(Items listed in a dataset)

---*---

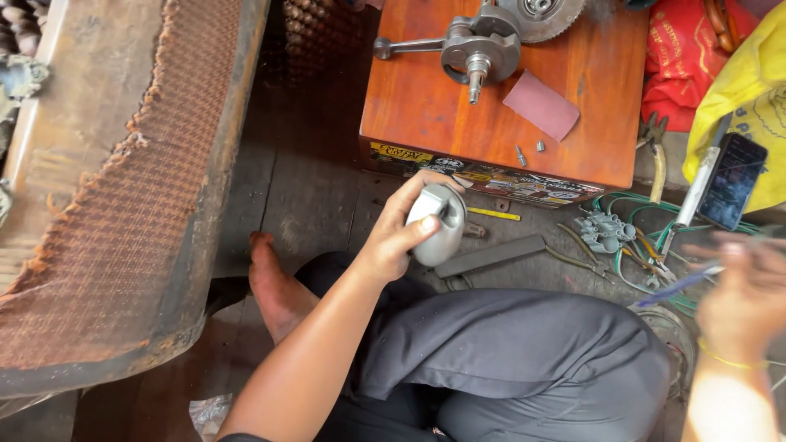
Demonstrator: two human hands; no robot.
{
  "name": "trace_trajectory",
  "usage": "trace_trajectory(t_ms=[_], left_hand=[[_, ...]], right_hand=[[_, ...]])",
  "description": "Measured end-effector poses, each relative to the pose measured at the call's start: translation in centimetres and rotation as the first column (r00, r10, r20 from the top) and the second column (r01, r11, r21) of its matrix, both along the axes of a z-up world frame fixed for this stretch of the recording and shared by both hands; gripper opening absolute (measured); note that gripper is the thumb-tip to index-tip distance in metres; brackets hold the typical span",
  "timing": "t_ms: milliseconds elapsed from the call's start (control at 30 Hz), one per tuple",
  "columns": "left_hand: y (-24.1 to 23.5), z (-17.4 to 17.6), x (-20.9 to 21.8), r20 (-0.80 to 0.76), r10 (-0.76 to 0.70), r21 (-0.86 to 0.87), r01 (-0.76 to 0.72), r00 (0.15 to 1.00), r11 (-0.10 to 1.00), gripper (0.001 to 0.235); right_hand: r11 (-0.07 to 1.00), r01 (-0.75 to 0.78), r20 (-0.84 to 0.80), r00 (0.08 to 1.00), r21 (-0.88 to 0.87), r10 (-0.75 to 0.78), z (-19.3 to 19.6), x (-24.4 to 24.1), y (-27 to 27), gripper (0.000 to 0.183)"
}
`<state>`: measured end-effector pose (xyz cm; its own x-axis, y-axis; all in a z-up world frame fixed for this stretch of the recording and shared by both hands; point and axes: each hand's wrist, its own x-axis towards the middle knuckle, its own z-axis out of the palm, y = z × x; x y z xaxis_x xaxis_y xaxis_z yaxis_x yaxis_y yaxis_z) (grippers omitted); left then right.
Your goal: Cleaning the mating surface of a motorcycle engine component using a hand file to prepare it for reassembly.
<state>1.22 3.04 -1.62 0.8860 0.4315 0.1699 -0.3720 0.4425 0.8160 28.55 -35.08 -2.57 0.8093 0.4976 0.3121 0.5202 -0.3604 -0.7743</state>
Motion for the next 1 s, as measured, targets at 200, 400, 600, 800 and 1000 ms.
trace_trajectory(t_ms=[200,400,600,800,1000], left_hand=[[-0.5,1.2,-0.7,0.053,-0.025,0.047,0.023,0.998,0.999,0.056],[-0.1,1.3,-1.3,-0.052,-0.042,0.201,0.051,0.998,0.978,0.038],[-0.1,1.2,-1.4,-0.052,-0.017,0.238,0.029,0.998,0.971,0.036],[0.1,2.0,-1.7,-0.111,0.100,0.385,-0.050,0.989,0.922,0.028],[-0.2,2.4,-1.3,-0.226,0.128,0.464,-0.009,0.966,0.886,0.029]], right_hand=[[0.973,0.094,-0.450,0.893,0.209,0.011,3.8,-9.2,4.6,0.037],[0.922,-0.282,0.138,0.935,-0.266,0.327,9.9,-14.7,11.5,0.041],[0.818,-0.358,0.166,0.866,-0.450,0.471,11.4,-15.3,20.0,0.009],[0.812,-0.368,0.018,0.907,-0.454,0.421,10.0,-15.0,19.7,0.009],[0.915,-0.122,0.562,0.755,-0.385,0.337,8.7,-14.4,18.5,0.009]])
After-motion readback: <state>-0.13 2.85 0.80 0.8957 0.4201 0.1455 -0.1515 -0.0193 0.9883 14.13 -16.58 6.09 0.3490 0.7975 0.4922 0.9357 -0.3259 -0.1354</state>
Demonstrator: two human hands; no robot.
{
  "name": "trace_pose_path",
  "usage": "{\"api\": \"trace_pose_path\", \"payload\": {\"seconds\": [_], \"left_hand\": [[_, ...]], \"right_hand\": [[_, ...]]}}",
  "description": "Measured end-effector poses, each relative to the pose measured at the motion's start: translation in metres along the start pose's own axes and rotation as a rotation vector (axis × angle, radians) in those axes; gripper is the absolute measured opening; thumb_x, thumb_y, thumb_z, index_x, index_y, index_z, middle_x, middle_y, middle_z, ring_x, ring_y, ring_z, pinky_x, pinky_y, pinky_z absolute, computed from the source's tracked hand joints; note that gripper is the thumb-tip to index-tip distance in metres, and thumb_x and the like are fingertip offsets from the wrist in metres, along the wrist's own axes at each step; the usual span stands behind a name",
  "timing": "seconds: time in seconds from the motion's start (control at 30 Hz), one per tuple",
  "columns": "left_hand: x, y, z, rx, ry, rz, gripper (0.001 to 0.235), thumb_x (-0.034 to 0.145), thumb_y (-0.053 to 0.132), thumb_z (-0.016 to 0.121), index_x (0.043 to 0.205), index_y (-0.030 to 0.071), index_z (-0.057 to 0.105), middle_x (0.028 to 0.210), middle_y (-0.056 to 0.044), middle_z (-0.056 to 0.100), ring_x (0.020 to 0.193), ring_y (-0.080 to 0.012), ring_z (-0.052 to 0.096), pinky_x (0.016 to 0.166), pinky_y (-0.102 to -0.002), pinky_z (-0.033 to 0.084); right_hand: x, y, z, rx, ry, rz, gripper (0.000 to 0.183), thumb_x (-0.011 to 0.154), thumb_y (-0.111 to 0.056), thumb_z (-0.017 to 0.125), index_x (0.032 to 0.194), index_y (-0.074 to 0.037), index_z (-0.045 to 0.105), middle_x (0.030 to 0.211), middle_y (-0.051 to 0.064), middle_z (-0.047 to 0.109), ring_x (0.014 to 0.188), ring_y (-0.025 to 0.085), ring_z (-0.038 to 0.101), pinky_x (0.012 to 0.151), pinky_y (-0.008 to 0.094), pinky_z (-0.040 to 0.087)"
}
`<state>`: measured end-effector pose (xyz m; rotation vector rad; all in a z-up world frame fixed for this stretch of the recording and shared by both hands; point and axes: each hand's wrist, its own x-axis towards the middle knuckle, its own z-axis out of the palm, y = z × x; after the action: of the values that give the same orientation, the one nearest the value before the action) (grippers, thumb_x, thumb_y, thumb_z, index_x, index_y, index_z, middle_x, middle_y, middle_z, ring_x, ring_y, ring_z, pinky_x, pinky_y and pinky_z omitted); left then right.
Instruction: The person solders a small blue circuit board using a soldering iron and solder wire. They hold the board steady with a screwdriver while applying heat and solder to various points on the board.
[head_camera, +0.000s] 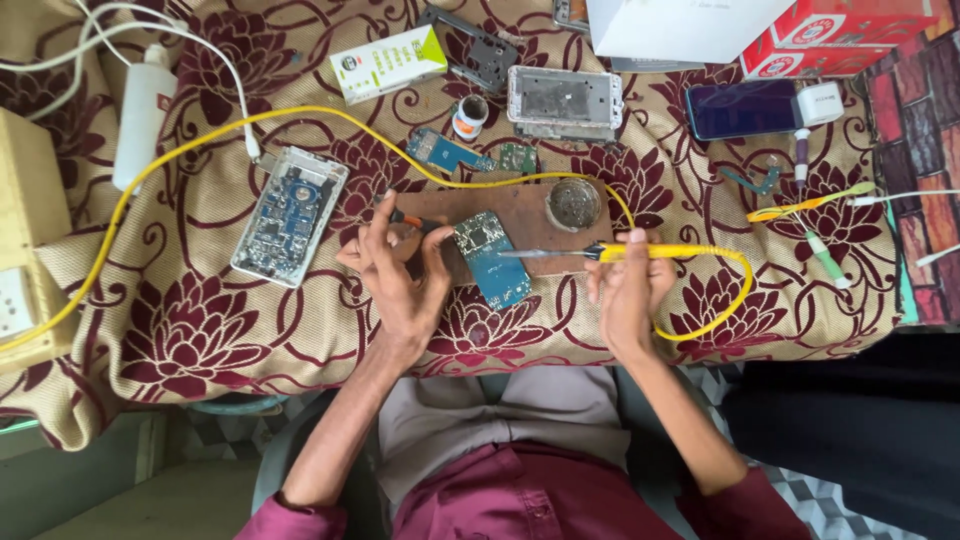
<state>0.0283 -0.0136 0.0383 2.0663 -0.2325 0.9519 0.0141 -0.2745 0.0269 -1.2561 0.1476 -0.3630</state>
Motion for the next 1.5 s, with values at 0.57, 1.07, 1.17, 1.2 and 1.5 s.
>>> {"api": "trace_pose_path", "payload": {"seconds": [0.57,1.07,1.17,1.2,1.5], "left_hand": [[-0.029,0.005,-0.020,-0.152,-0.152,0.119,0.067,0.095,0.004,0.078,0.150,0.011,0.041,0.103,0.007,0.077,0.093,-0.0126,0.047,0.096,-0.036,0.024],[0.015,0.002,0.013,0.003,-0.032,-0.061,0.070,0.097,0.016,0.082,0.154,0.014,0.040,0.108,0.002,0.072,0.099,-0.0163,0.049,0.096,-0.039,0.024],[0.023,-0.002,0.014,0.133,-0.099,0.039,0.067,0.097,0.014,0.078,0.152,0.013,0.042,0.096,0.006,0.073,0.093,-0.0147,0.049,0.098,-0.043,0.021],[0.023,-0.004,0.013,0.177,-0.125,0.087,0.065,0.097,0.013,0.077,0.152,0.013,0.042,0.091,0.009,0.074,0.091,-0.0147,0.049,0.099,-0.045,0.020],[-0.022,-0.013,-0.009,0.272,0.098,0.049,0.074,0.093,0.011,0.084,0.153,0.012,0.041,0.107,-0.003,0.067,0.096,-0.0190,0.045,0.092,-0.037,0.023]], "right_hand": [[-0.010,-0.038,-0.015,0.261,0.028,0.161,0.032,0.107,-0.045,0.059,0.105,-0.013,0.054,0.073,0.002,0.060,0.061,0.010,0.060,0.049,0.022,0.043],[-0.011,-0.045,-0.011,0.331,-0.018,0.130,0.035,0.111,-0.042,0.060,0.100,-0.011,0.053,0.078,0.006,0.063,0.064,0.012,0.061,0.051,0.023,0.044],[-0.009,-0.051,-0.009,0.274,0.012,0.081,0.033,0.107,-0.044,0.058,0.102,-0.012,0.055,0.077,0.007,0.066,0.060,0.011,0.061,0.048,0.022,0.044],[-0.010,-0.053,-0.008,0.247,0.029,0.061,0.032,0.104,-0.046,0.057,0.103,-0.014,0.056,0.076,0.007,0.067,0.056,0.010,0.061,0.045,0.021,0.044],[-0.025,-0.043,-0.013,0.181,-0.049,-0.010,0.032,0.107,-0.034,0.060,0.113,-0.003,0.062,0.097,0.019,0.075,0.055,0.012,0.060,0.046,0.025,0.047]]}}
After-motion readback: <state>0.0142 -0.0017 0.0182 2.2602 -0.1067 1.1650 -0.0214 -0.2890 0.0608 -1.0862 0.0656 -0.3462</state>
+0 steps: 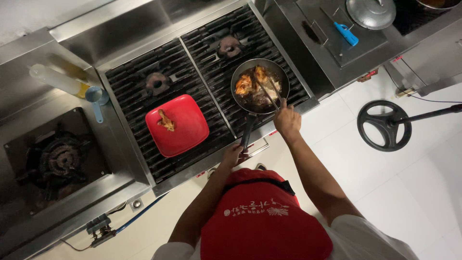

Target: The person chops a red onion on a green cutting board and places the pieces into a small bowl. They then move to the stove and use tongs to transfer fried food from a pan to a red plate. Finally, they wash their hands at the sink.

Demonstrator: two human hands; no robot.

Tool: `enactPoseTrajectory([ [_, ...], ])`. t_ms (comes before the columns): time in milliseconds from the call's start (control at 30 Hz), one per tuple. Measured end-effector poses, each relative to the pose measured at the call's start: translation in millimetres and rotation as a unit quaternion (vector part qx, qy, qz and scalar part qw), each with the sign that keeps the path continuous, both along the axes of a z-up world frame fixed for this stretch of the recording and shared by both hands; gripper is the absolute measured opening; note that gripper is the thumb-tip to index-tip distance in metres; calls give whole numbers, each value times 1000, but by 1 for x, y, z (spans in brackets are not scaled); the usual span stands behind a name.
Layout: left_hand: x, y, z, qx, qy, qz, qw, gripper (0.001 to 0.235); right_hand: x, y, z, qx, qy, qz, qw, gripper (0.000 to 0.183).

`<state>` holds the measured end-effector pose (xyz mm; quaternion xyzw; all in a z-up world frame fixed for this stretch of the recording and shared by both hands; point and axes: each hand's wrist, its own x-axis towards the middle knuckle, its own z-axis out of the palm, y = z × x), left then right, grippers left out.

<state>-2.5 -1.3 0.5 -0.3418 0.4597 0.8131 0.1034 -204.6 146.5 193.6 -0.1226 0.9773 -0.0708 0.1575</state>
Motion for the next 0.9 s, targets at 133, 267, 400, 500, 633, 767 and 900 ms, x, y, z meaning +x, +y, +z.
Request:
enactPoseTrajectory([
  [133, -1, -1, 1, -8, -1, -1, 1000, 22, -7, 7, -7, -14, 27, -10, 1000, 64],
  [267, 3, -4, 1, -21, -20, 5, 1000, 23, -7, 23, -5, -102, -8, -71, 992, 58],
  [400, 4, -5, 0, -19, -17, 0, 1000, 22, -7, 41, -8, -205, -8, -111, 972, 48],
  [500, 3, -5, -1, 0, -11, 17, 1000, 20, -7, 54, -16, -248, 2, -128, 960, 46],
  [633, 2, -5, 0, 18, -11, 34, 999, 17, -6, 63, -21, -246, 65, -131, 958, 44],
  [767, 1, -6, 5, 24, 55, 35, 998, 15, -3, 63, -9, -294, -20, -185, 937, 47],
  [900, 2, -8, 8, 5, 21, 16, 1000, 15, 3, 60, 7, -304, -77, -218, 924, 50],
])
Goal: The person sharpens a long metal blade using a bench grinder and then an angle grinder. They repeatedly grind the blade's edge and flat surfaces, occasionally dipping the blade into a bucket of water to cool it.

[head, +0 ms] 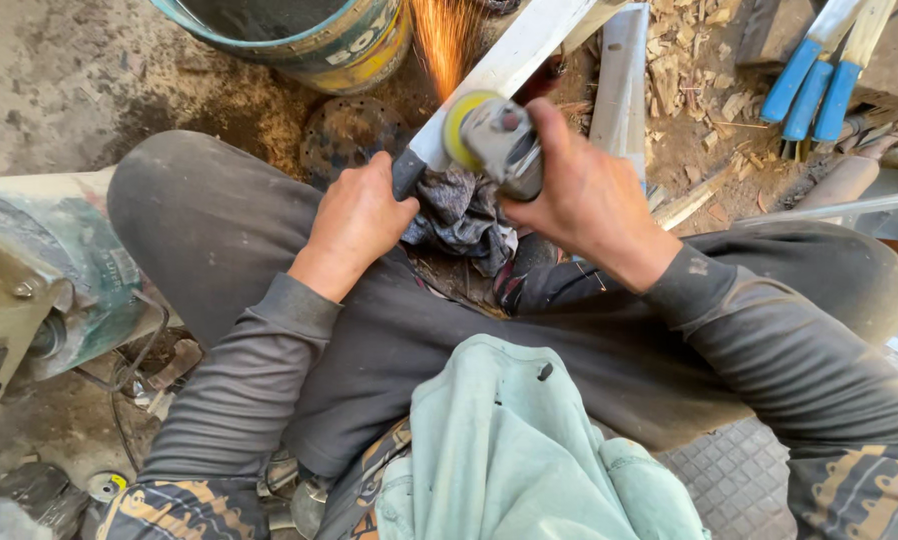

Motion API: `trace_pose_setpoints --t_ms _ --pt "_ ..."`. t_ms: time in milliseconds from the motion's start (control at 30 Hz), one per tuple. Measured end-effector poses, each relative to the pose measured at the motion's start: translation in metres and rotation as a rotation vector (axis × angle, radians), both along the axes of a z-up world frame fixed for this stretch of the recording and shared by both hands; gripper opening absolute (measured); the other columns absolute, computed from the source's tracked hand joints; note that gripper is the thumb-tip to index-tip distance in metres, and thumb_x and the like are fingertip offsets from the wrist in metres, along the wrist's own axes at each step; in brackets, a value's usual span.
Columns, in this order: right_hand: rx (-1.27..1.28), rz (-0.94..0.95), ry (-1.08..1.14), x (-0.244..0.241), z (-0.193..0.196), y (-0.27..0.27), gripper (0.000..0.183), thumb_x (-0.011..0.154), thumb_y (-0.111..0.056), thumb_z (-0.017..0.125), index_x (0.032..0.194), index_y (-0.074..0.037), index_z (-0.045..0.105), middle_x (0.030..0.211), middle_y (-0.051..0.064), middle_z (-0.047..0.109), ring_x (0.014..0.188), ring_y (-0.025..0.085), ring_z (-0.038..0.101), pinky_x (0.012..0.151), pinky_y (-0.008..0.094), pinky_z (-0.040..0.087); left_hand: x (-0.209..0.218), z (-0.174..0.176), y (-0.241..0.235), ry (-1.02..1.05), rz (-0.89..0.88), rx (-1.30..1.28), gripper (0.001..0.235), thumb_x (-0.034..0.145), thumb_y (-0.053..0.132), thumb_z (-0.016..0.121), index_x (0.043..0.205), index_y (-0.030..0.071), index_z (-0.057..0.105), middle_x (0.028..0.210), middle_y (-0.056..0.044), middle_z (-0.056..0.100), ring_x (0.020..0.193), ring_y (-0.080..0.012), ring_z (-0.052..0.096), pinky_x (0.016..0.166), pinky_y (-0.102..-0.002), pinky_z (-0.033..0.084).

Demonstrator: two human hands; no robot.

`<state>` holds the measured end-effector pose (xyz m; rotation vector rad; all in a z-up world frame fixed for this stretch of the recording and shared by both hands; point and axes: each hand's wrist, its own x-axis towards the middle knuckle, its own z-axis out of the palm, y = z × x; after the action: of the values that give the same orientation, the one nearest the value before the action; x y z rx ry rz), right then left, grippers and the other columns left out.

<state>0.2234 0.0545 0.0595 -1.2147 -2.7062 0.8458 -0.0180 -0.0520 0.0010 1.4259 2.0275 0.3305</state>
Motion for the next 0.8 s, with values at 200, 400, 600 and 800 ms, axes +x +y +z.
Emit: trace_pose_setpoints --t_ms 200,400,600,800 --pt "0.174 -0.202 -0.031 0.007 0.007 0.036 0.082 0.088 -0.035 0.088 0.144 -0.008 0.035 0.101 0.025 0.073 0.087 0.046 0.072 0.074 0.054 0.058 -0.003 -0.005 0.000 -0.028 -0.014 -0.010 0.036 0.080 0.023 0.077 0.099 -0.003 0.060 0.089 -0.030 0.070 0.089 -0.0495 0.068 0.080 -0.057 0.053" --pt "0.059 -0.101 0.004 -0.006 -0.002 -0.004 0.087 0.079 -0.031 0.088 0.141 -0.009 0.032 0.100 0.026 0.071 0.083 0.046 0.072 0.067 0.053 0.058 0.000 -0.005 -0.001 -0.025 -0.020 0.024 0.037 0.079 0.023 0.079 0.097 -0.004 0.060 0.090 -0.031 0.070 0.089 -0.0501 0.068 0.080 -0.057 0.054" --pt "0.048 -0.193 -0.033 -0.008 0.004 -0.011 0.081 0.094 -0.036 0.086 0.146 -0.010 0.030 0.105 0.024 0.073 0.090 0.044 0.074 0.073 0.052 0.058 0.001 -0.005 0.001 -0.025 -0.009 -0.046 0.036 0.082 0.024 0.078 0.100 -0.003 0.060 0.091 -0.032 0.070 0.090 -0.0504 0.067 0.082 -0.056 0.054" --pt "0.115 -0.090 -0.045 -0.016 0.013 -0.018 0.088 0.079 -0.035 0.090 0.140 -0.008 0.032 0.105 0.024 0.071 0.081 0.044 0.073 0.063 0.052 0.058 0.002 0.003 0.004 -0.032 0.004 -0.040 0.036 0.080 0.023 0.078 0.098 -0.002 0.060 0.093 -0.031 0.070 0.093 -0.0493 0.067 0.083 -0.056 0.054"
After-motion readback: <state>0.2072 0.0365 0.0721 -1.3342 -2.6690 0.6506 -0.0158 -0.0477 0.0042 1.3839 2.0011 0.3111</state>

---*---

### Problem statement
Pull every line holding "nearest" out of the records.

### The completed task
`<state>`: measured end-effector pose (xyz m; rotation vector rad; all in a z-up world frame fixed for this stretch of the recording and shared by both hands; point and axes: each hand's wrist, its own x-axis towards the middle knuckle, its own z-axis out of the palm, y = z × x; after the action: of the values that give the same orientation, the one nearest the value before the action) (grippers, thumb_x, thumb_y, thumb_z, index_x, index_y, index_z, middle_x, middle_y, middle_z, ring_x, ring_y, ring_z, pinky_x, pinky_y and pinky_z omitted); left then right.
`<state>` holds the measured end-effector pose (xyz m; rotation vector rad; all in a z-up world frame fixed for this stretch of the recording and shared by both hands; point and axes: each hand's wrist, its own x-axis towards the middle knuckle, its own z-axis out of the palm, y = z × x; after the action: of the values that give the same orientation, the one nearest the value before the action; x y z rx ry rz), right then left, grippers and the other columns left out.

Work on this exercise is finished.